I read an interview of Claus Guth who directed a La Bohème (Puccini) in Paris this winter. Here are his ways :
- Two years before the opera, he takes the book, reads it, takes some notes, and… put it back in the drawer for resting.
- He listens to the music in loop, for days. He’s happy to not understand the words (he’s German, Puccini Italian), and writes the ideas he gets : irrationally, emotionally, viscerally.
- Then he works : searches about the opera the composer the writer the historical backgrounds…
- After months of thinking about it, he gathers his team to talk around a table, to get ideas. A concept emerges…
- One year before the opera, they try things with scenery, settings.
- Then he retires, alone, for a few weeks.
- He begins to work with singers and confront them with what he wants to do. Some play along rapidly, some have to be guided… to be creative.
- According to him, the main thing is the music. If the text is good but he doesn’t like the music, he can’t do anything. But if the text is weak but the music good (which happens often in operas), he will work on it, on elevation…
- He likes to keep rehearsals secret, wanting the audience to be surprised at the premiere.
La Bohème is about poor artists in Paris in the 1830s. For me it’s the best opera ever! Therefore I’m never annoyed by directing transpositions in other styles, the fifties, or other countries, etc. It can be ugly, but it’s most of the time interesting. I really think that we can do anything with a masterpiece : you’ll never hurt it really. Playing with archetypes, putting’em into other universes, it’s often amazing!
I have to say that I already watch dozens of La Bohème happening in the streets of Paris and in frozen attic rooms (2nd picture). Guth decided to put it in space (!) (1st picture), in a lost spatial station, playing with a game of souvenirs, double characters, etc…
As they say in Libération, the French newspaper, it was “sidereally staggering” ( http://next.liberation.fr/theatre/2017/12/07/une-boheme-siderale-et-siderante_1615146 )

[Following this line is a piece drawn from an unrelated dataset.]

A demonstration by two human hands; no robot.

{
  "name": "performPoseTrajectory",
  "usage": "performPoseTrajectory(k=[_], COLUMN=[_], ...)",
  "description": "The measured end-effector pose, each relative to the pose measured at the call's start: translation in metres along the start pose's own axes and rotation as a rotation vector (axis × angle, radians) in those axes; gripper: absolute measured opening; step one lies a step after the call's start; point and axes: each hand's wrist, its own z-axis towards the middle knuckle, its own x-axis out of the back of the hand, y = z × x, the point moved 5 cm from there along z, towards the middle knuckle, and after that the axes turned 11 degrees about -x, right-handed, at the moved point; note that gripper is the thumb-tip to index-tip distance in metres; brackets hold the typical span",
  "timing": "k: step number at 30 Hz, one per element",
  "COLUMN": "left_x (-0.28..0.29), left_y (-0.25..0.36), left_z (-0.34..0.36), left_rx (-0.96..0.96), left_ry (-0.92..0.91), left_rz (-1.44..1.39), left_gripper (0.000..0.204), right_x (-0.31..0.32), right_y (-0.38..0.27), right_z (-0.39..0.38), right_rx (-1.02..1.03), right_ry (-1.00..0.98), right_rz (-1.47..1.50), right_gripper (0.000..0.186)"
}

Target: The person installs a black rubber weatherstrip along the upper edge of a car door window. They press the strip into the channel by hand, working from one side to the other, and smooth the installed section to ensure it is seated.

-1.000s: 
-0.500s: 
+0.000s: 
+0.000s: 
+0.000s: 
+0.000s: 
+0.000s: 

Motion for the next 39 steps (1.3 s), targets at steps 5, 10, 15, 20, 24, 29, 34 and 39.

“we were flabbergasted (under the scream and catcalls) because we were suddenly seeing the bohemian lifestyle, from 1840 or 2017), on stage, all naked : artistically battybonkers, suicidal, not looking for approval, desesperate and sparkling like in a dream plunge to escape the misery of life”…
It’s true that the idea of Bohemian life (being a poor artist, with casualness and freedom (and parties and alcohol) it implies) is a problem : there’s a lie, a too big differences between your ideals and the reality…
I wrote this article to throw a few tools on my little table :
- In Art, one pleasure is to compare readings, interpretations of a same piece.
- It’s maybe creative to take a long time to work on something, with weeks or months of rest between work. Simmering.
- Explore a masterpiece casually – without holding all the cards, just to see what it triggers in you. Then explore, read, and watch how what you fiund weaves with what you imagined.
- Collaborations and conversations : sources of ideas.
- Strength given by pauses alone. Watch things grow into you.
- Find from where you can grow things (here : music) when a system in not entirely satisfying.
- Keep things secret to have more impact.
These tools are somewhat obvious. Where will we apply them? Poetry? Photography? Couple? Teams? Companies? Literature?